Using estradiol injection to allow for low test cycles

Dunno man, I jugged a bottle that is 2 liter but was below half empty so maybe 500ml? 750ml? I may have drink 2 hours before something but not much as I injected 10IU IM of GH just to do a stupid serum test.

I'll retest without drinking anything to check if it changes by a lot or not

Ah, that's definitely not enough water to skew the results by such a huge margin ...
 
I’d be interested to know what we SHOULD drink. Todd Lee recommends one gallon and says that people with high hematocrit are just under hydrated, but I’ve had normal hematocrit my whole life without shotgunning a gallon of water before.

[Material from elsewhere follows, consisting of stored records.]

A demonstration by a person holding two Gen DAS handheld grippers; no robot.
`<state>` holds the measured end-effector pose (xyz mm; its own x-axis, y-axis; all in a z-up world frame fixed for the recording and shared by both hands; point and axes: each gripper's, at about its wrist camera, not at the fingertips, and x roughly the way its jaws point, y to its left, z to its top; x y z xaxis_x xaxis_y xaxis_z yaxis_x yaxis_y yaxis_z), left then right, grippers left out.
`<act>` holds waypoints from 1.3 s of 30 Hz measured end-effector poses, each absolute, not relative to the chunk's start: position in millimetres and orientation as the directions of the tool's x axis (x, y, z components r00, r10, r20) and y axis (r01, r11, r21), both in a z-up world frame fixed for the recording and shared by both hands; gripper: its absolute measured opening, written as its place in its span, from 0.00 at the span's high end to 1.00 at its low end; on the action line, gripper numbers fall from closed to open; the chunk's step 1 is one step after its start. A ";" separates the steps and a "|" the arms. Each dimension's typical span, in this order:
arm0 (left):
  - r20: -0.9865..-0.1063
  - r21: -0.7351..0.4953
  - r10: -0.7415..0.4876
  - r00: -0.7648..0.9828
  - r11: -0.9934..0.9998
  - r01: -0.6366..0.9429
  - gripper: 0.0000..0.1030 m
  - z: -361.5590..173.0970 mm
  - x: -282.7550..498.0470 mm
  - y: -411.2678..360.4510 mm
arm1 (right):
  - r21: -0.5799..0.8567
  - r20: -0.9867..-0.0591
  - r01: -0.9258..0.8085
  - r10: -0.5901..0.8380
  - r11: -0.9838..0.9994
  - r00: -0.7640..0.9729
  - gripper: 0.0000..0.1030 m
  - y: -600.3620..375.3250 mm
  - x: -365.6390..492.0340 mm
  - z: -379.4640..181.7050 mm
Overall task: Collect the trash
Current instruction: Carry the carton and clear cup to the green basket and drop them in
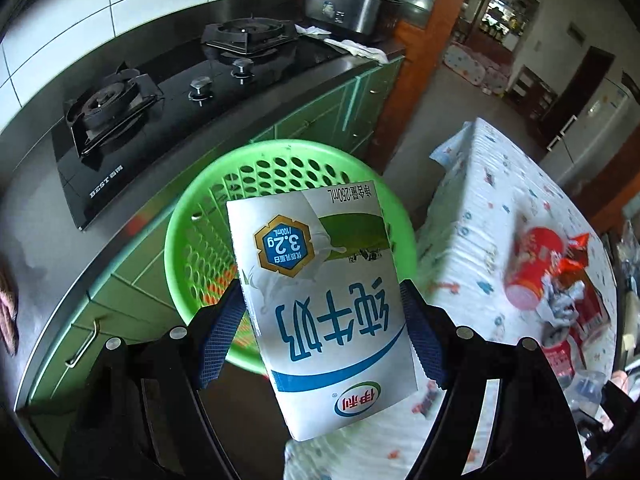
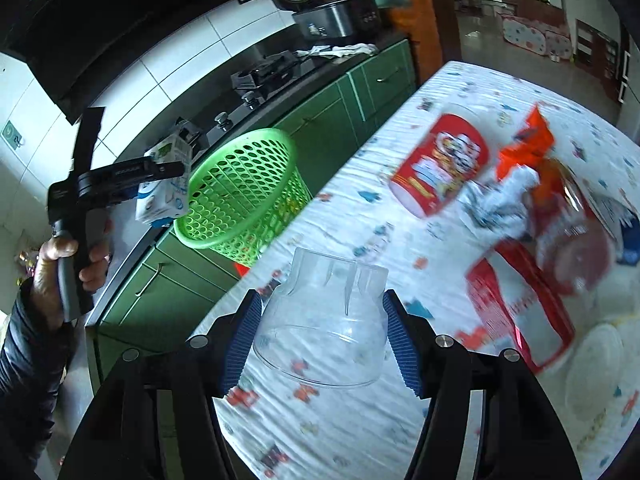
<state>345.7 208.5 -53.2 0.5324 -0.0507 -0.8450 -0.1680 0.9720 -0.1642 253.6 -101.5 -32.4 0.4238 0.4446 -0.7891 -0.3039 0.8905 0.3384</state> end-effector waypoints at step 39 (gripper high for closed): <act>-0.821 -0.160 0.017 0.571 0.952 -0.259 0.17 -91.5 315.6 320.0 | 0.253 -0.811 -0.484 0.457 0.838 0.366 0.41 91.7 389.7 -48.8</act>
<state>315.6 320.0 -91.5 0.5707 0.0168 -0.8210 -0.2589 0.9525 -0.1605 389.7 91.7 -48.8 0.3665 0.4566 -0.8107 -0.4841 0.8376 0.2530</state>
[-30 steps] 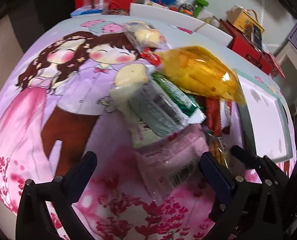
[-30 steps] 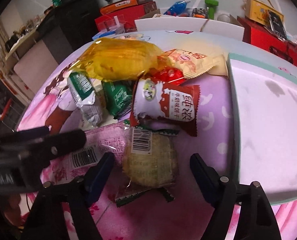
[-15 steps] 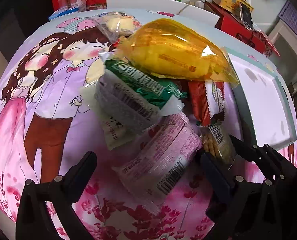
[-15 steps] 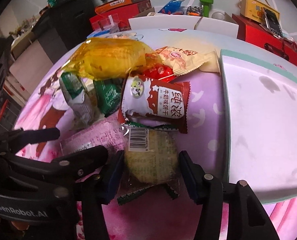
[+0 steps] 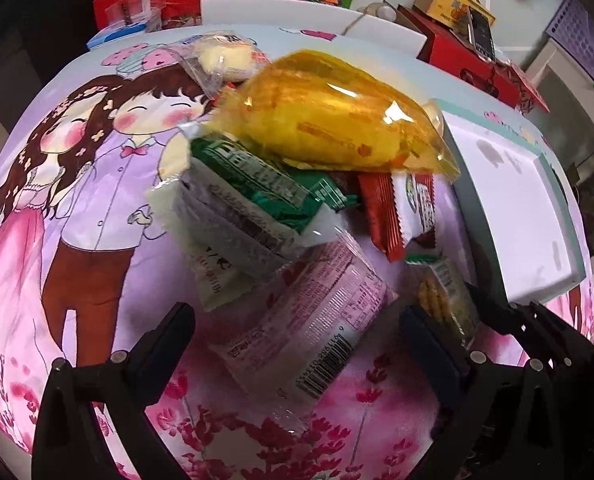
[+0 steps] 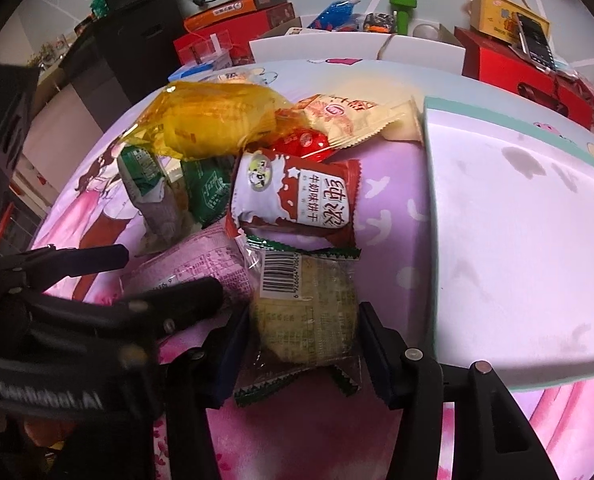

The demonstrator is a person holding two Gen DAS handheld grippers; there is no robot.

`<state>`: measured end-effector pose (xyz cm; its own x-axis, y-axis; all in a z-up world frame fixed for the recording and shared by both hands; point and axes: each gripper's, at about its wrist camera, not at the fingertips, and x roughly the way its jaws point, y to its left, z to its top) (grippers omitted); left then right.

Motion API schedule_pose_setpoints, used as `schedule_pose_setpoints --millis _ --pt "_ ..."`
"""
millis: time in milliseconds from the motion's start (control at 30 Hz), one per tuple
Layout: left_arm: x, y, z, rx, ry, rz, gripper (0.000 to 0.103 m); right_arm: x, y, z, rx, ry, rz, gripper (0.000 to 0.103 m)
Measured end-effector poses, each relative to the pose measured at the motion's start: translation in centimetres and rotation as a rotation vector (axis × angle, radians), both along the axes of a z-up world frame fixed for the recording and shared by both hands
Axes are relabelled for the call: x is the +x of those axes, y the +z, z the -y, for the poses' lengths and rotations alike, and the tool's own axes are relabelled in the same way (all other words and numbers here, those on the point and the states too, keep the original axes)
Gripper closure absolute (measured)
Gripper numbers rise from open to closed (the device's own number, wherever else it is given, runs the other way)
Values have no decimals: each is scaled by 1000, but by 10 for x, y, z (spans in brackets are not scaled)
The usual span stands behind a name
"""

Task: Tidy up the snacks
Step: 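Grasp the round biscuit packet with the right tool while the left tool grasps the pink bread packet, then carry both packets over the white tray and open both tools to drop them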

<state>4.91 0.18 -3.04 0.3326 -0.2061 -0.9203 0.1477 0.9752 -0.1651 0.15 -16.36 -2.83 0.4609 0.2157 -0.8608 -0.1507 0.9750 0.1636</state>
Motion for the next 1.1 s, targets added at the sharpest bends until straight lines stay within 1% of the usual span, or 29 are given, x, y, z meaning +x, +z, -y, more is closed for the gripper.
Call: schedule_pose_setpoints --millis 133,233,333,367,467,600,633,667,733,833,933,967,1100 --pt "2 0 -2 -4 7 -1 1 -7 9 9 1 -15 18 48" --pt "2 -2 1 -1 -12 -4 1 -10 12 14 5 -28 9 48" --pt "4 -3 4 3 -21 -11 12 -14 18 11 -14 -21 21 48" --pt "5 -4 5 12 -20 -14 13 -17 22 11 -26 -17 31 48" --pt "6 -7 8 20 -26 -23 13 -18 28 13 -14 -20 43 48" --pt "0 -13 16 67 -55 -30 14 -18 34 20 -6 -52 63 48" --pt "-2 -15 20 88 -61 -32 20 -18 35 21 -4 -57 63 48" --pt "-3 -17 24 109 -65 -33 23 -18 35 24 -1 -64 61 48" --pt "-3 -19 30 120 -72 -27 25 -18 34 25 -2 -68 57 48" --pt "-5 -18 36 128 -83 -16 34 -17 31 28 -1 -79 51 48" --pt "-11 -14 40 121 -112 -2 47 -16 31 30 3 -87 49 48" --pt "-14 -11 38 119 -122 2 56 -16 31 31 3 -90 49 48" --pt "-21 -4 45 103 -158 20 60 -16 32 34 8 -99 51 48"
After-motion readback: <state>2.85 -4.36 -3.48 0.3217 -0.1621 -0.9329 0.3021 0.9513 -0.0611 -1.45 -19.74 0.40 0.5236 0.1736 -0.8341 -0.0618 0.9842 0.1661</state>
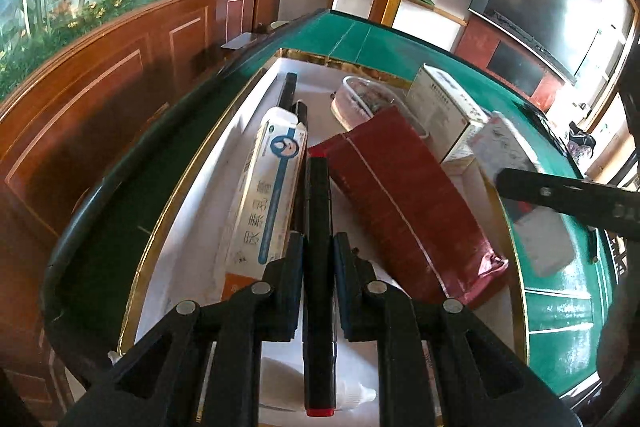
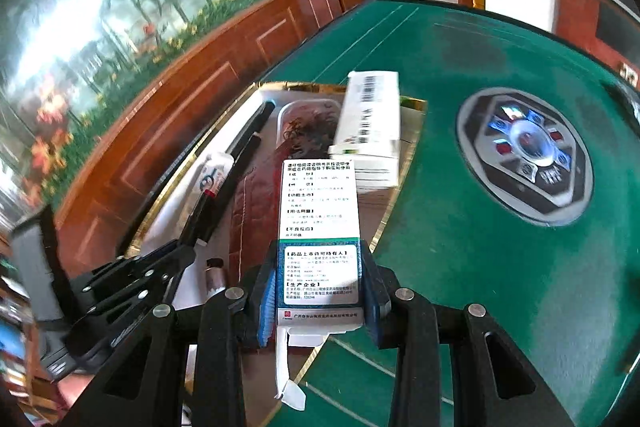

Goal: Organize objects
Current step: 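Carry the marker with left and the box with right toward the tray, then lower the marker and white medicine box into the tray, open both grippers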

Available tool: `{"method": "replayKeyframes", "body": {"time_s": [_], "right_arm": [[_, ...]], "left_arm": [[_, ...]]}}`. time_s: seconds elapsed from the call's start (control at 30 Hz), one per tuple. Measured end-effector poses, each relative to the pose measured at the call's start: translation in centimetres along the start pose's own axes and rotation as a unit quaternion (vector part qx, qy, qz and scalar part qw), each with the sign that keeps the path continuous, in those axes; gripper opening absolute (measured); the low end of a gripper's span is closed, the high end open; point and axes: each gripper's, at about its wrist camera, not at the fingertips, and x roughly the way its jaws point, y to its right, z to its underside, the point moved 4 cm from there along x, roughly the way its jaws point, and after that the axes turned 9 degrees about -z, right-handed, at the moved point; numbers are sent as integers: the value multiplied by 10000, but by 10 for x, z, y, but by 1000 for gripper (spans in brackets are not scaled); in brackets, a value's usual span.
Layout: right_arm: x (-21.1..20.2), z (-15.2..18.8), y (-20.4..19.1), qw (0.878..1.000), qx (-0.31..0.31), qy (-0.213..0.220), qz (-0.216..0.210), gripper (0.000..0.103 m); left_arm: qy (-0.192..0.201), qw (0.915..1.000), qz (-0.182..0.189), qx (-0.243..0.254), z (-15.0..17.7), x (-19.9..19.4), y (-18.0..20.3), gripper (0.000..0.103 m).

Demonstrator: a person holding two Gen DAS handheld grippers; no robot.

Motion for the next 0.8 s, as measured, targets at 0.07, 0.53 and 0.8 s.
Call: {"method": "replayKeyframes", "body": {"time_s": [0.07, 0.53, 0.8], "right_arm": [[12, 0, -5, 9999, -80, -97, 106, 38], [50, -9, -1, 9952, -396, -275, 857, 38], [60, -7, -8, 9915, -562, -402, 1105, 39]], "left_arm": [[16, 10000, -63, 19, 0, 2, 0, 15], [679, 9962, -536, -136, -8, -27, -15, 82], [896, 9923, -851, 51, -12, -41, -15, 87]]}}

There is a lot of confusion about hydration and hemo parameters. Imo the confusion mostly stems from the fact that Hb and Hct are in a way relative parameters and by that I mean they are dependent on the ratio between RBC concentration and the volume of plasma. So the more plasma volume you have the lover the hemo parameters. The mistake basically stems from the fact that we are looking at Hb and Hct as solo parameters when we should be looking at them only in relation to osmolality, ie. plasma volume. To be more clear; Hb divided by "osmolality" = "real Hb", and the same for Hct. Something in those lines ... If you test for osmolality when you do your bloods, simply make a calculation (my Hb was xx at an osmolality of xy) and then it wont mater that much how much water you drank before the test. You can also include something like urine concentration (USG) ...

Imo, drinking huge amounts of water before the test makes sense only if you were dehydrated. Otherwise it's a stupid idea as you are inducing a transient increase in blood plasma which isn't representative of your normal hemo parameters. Ie. drink according to thirst.
 
There is a lot of confusion about hydration and hemo parameters. Imo the confusion mostly stems from the fact that Hb and Hct are in a way relative parameters and by that I mean they are dependent on the ratio between RBC concentration and the volume of plasma. So the more plasma volume you have the lover the hemo parameters. The mistake basically stems from the fact that we are looking at Hb and Hct as solo parameters when we should be looking at them only in relation to osmolality, ie. plasma volume. To be more clear; Hb divided by "osmolality" = "real Hb", and the same for Hct. Something in those lines ... If you test for osmolality when you do your bloods, simply make a calculation (my Hb was xx at an osmolality of xy) and then it wont mater that much how much water you drank before the test. You can also include something like urine concentration (USG) ...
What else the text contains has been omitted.